ANSI memmove(), optimized for GnuC/68010
Karl Botts
kdb at chinet.chi.il.us
Tue Sep 26 11:05:28 AEST 1989
/*
The style of this file has been inspired by several references I have
encountered in recent months to what has been called, I suspect
unfortunately, "literate programming". One article was in JACM by D. E.

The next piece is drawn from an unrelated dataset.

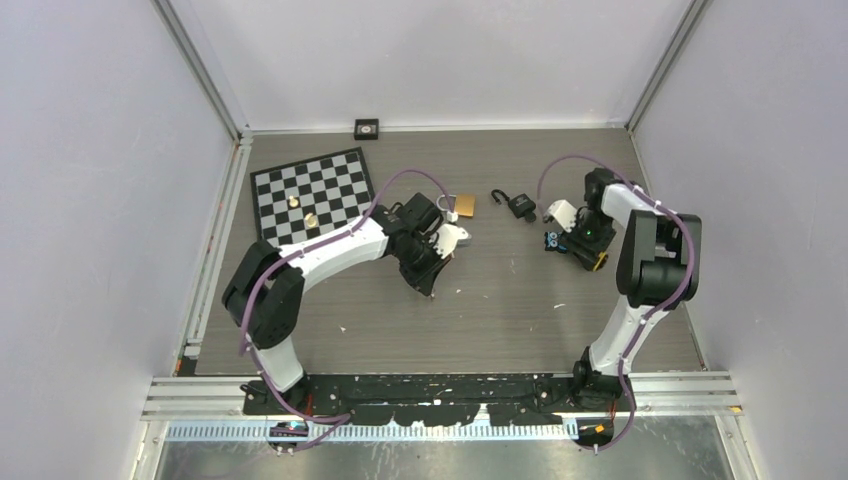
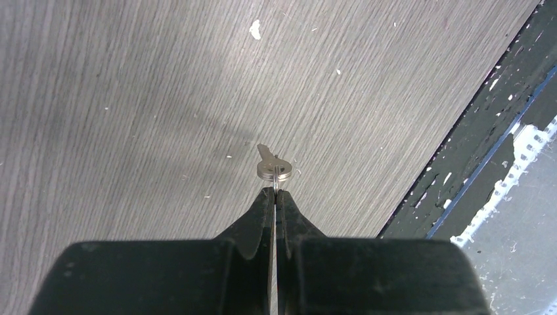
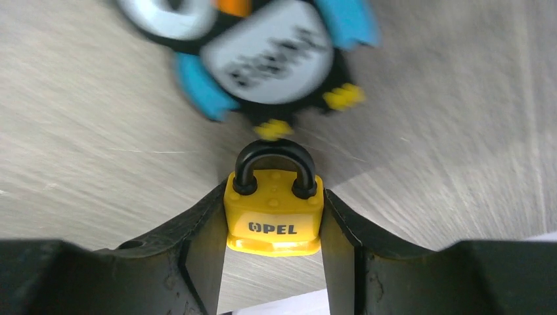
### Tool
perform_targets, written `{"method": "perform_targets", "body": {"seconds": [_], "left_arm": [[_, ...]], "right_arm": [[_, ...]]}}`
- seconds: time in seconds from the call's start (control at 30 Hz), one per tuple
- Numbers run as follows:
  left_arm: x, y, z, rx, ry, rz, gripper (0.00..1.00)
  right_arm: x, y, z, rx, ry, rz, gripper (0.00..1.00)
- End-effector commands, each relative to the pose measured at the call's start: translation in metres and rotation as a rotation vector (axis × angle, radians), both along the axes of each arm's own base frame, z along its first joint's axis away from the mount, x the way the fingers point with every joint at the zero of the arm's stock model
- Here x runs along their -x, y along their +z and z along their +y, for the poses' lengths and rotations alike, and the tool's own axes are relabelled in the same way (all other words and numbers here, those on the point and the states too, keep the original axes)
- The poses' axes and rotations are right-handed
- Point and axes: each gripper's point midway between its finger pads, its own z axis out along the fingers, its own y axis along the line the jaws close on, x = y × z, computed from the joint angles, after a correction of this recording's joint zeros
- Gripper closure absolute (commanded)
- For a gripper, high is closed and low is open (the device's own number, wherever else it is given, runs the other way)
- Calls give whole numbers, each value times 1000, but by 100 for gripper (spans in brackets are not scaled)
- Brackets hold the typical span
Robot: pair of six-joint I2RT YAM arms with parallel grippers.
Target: Unlock with the key
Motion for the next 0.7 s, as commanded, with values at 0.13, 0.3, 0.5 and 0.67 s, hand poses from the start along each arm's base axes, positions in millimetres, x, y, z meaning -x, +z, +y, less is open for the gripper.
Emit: {"method": "perform_targets", "body": {"seconds": [0.13,0.3,0.5,0.67], "left_arm": [[-28,46,8,90,65,-87,100],[-44,64,22,129,127,-115,100],[-67,91,47,162,211,-192,100],[-85,111,72,180,305,-245,100]], "right_arm": [[50,23,91,-103,146,19,82],[74,37,151,-174,226,12,85],[90,41,221,-221,347,18,85],[113,29,267,-202,488,27,86]]}}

Knuth. The general idea is to produce files which are both an English
language document and compilable source files. Mr. Knuth is working on
some specialized tools with an eye toward research papers and
educational expositions. I like the general idea a great deal and
thought I would try it out on the less formal vehicle of a UseNet
article, without using special tools.
Karl D. Botts 5480 Hyde Park Blvd. Chicago IL, 60615
{gargoyle|mcdchg|att}!chinet!kdb
*/
/*
The result of compiling this file is an ANSI C memmove(), for systems
that don't have memmove() and have a memcpy() that doesn't handle
overlaps, i.e., SysV.2 ported by Convergent Technologies, as found on my
AT&T 3b1. It is specially optimized for GnuC and an mc68k, as described
in detail in the internal comments. It compiles with PCC but the result is
not as fast. The internal comments also describe some peculiarities of the
Gnu C optimizer discovered while tinkering with this code.
All cases are handled, including any of the "null copy operations" --
dest == src || n == 0. Note that in the first case the block will indeed
get copied over itself, but this can do nothing except burn cpu unless, I
suppose, something in the block is volatile.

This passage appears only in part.